Sayangnya fungsi kedua dan ketiga di atas kurang diperhatikan. Biasanya fokus bimbel pada fungsi pertama. Ironisnya juga jika diamati metode yang digunakan monoton saja.
Biasanya bimbel hanya memberikan latihan soal. Peserta bimbel diminta mengerjakan latihan soal tersebut kemudian oleh tutor diadakan pembahasan. Begitu terus dan berulang-ulang.
Dengan adanya kebijakan tentang pergantian format UN harusnya memotivasi bimbel berbenah. Mereka harus mulai mencari dan mengembangkan cara baru menjalankan tiga fungsinya sebagai lembaga pendidikan non formal di atas.
Dalam pengembangan penguasaan pengetahuan bimbel harus lebih kreatif. Salah satu langkahnya dengan mengadakan inovasi metode proses pembelajaran. Alternatifnya dengan menggunakan teknologi informasi dan komunikasi dalam proses pembelajaran. Ini penting sebab sesuai dengan tuntutan jaman.
Lebih dari itu, penggunaan teknologi informasi dan komunikasi dalam proses pembelajaran juga sesuai dengan salah satu prinsip proses pembelajaran. Prinsip tersebut disampaikan dalam Peraturan Menteri Pendidikan dan Kebudayaan (Permendikbud) Nomor 22 Tahun 2016 tentang Standar Proses Pendidikan. Dalam Bab 1 Permendikbud tersebut dinyatakan pemanfaatan teknologi informasi dan komunikasi untuk meningkatkan efisiensi dan efektivitas pembelajaran.
Dalam pengembangan keterampilan fungsional juga demikian. Bimbel harus lebih jeli melihat kebutuhan pasar. Mereka harus memahami keterampilan yang paling dibutuhkan masyarakat dan itulah yang harus dikembangkan dalam proses pembelajaran nantinya.

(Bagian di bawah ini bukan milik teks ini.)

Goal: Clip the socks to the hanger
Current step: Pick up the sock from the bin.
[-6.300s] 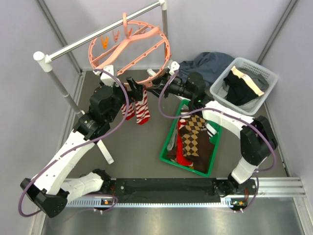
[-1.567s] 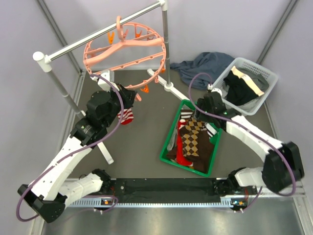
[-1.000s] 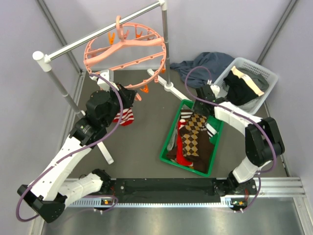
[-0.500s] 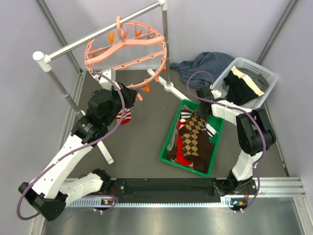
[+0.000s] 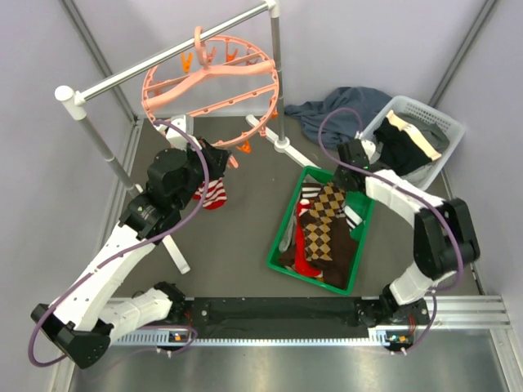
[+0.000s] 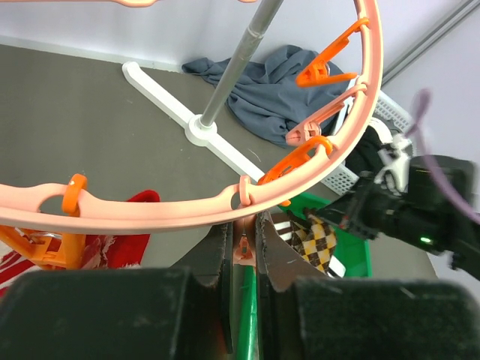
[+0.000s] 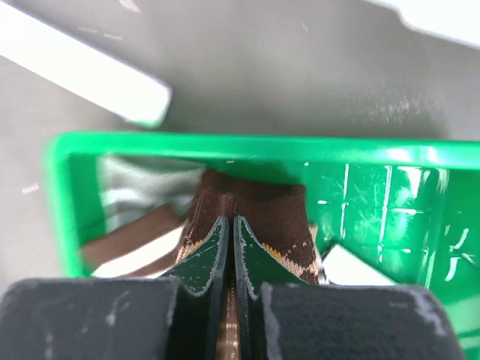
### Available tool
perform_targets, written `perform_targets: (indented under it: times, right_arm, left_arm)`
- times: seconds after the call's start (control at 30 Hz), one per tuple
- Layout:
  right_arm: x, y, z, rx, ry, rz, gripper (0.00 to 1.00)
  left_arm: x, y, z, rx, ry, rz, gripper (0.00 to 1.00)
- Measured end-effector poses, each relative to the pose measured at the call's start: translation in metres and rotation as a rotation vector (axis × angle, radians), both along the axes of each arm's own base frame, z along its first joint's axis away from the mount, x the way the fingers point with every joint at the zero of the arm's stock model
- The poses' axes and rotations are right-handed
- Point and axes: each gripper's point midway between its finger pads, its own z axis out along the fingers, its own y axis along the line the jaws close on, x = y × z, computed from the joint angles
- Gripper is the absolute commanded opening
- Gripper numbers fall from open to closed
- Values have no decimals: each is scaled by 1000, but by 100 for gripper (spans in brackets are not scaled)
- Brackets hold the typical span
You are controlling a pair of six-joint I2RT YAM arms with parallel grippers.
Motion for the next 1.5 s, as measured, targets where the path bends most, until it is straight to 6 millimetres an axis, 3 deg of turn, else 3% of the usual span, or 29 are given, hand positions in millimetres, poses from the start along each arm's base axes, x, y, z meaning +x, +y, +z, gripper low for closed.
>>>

Sedangkan dalam pengembangan sikap dan kepribadian profesional bimbel harus bisa menerapkan penguatan pendidikan karakter dengan tepat.
Penguatan Pendidikan Karakter yang selanjutnya disingkat PPK adalah gerakan pendidikan di bawah tanggung jawab satuan pendidikan untuk memperkuat karakter peserta didik melalui harmonisasi olah hati, olah rasa, olah pikir, dan olah raga dengan pelibatan dan kerja sama antara satuan pendidikan, keluarga, dan masyarakat. Demikian menurut Pasal 1 Peraruran Presiden (Perpres) RI Nomor 87 Tahun 2017.
Dalam Pasal 3 Perpes di atas dinyatakan PPK dilaksanakan dengan menerapkan nilai-nilai Pancasila dalam pendidikan karakter terutama meliputi nilai-nilai religius, jujur, toleran, disiplin, bekerja keras, kreatif, mandiri, demokratis, rasa ingin tahu, semangat kebangsaan, cinta tanah air, menghargai prestasi, komunikatif, cinta damai, gemar membaca, peduli lingkungan, peduli sosial, dan bertanggungjawab.
Sedangkan dalam Pasal 5 Perpres di atas dinyatakan PPK berpedoman tiga prinsip. Pertama, berorientasi pada berkembangnya potensi Peserta Didik secara menyeluruh dan terpadu. Kedua, keteladanan dalam penerapan pendidikan karakter pada masing-masing lingkungan pendidikan. Ketiga, berlangsung melalui pembiasaan dan sepanjang waktu dalam kehidupan sehari-hari.
Dengan memperhatikan konsep PPK di atas, mencermati nilai yang harus dikembangkan, serta melaksanakan PPK sesuai prinsip yang ditentukan, maka aspek afektif sasaran bimbel akan terwujud secara nyata.
Demikianlah ideal bimbingan belajar sebagai lembaga pendidikan formal. Dengan menjalankan tiga fungsi lembaga pendidikan non formal secara optimal, yang diharapkan bimbel tetap eksis. Tidak peduli UN dihapuskan atau diganti formatnya, pasca Ujian Nasional nanti pasti bimbel secara optimis akan tetap dibutuhkan masyarakat.